INSTRUCTIONS TO FOLLOW » From the listing below, count the lines that contain the string "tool", then state only that number.

DATA BLOCK »

+-------+

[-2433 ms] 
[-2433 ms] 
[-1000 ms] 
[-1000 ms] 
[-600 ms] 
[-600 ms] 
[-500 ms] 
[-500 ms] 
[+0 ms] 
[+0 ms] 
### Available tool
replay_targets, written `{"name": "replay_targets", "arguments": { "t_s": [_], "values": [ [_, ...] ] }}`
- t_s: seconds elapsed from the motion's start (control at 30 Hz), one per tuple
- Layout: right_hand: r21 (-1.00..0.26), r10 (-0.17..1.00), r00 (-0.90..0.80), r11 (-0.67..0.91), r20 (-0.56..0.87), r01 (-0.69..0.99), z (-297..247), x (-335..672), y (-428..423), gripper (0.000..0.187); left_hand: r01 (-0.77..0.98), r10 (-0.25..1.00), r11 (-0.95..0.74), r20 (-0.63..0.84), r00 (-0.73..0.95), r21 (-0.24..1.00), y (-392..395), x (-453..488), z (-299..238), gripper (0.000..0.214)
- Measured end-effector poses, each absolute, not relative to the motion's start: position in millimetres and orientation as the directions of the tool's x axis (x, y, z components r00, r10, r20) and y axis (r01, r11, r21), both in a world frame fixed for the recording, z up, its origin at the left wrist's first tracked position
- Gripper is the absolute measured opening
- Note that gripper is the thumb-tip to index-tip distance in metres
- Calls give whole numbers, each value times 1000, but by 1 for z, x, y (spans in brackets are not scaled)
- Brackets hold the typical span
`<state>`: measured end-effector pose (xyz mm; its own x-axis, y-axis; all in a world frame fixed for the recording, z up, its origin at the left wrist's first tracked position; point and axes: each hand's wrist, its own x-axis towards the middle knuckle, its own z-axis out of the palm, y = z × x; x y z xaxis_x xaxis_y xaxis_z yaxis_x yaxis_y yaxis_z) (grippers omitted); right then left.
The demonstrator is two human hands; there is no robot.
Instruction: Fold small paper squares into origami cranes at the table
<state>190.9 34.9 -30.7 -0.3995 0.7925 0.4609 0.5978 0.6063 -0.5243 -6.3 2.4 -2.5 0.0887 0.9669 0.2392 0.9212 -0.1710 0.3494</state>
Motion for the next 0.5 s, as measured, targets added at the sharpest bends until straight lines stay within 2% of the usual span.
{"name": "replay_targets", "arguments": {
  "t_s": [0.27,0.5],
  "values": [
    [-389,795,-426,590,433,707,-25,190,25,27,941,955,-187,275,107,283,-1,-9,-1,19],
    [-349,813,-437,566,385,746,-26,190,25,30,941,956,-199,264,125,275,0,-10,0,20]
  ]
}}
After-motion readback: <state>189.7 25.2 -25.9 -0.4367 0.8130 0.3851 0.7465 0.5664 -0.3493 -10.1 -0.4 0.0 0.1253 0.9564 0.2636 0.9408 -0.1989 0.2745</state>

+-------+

RESULT » 2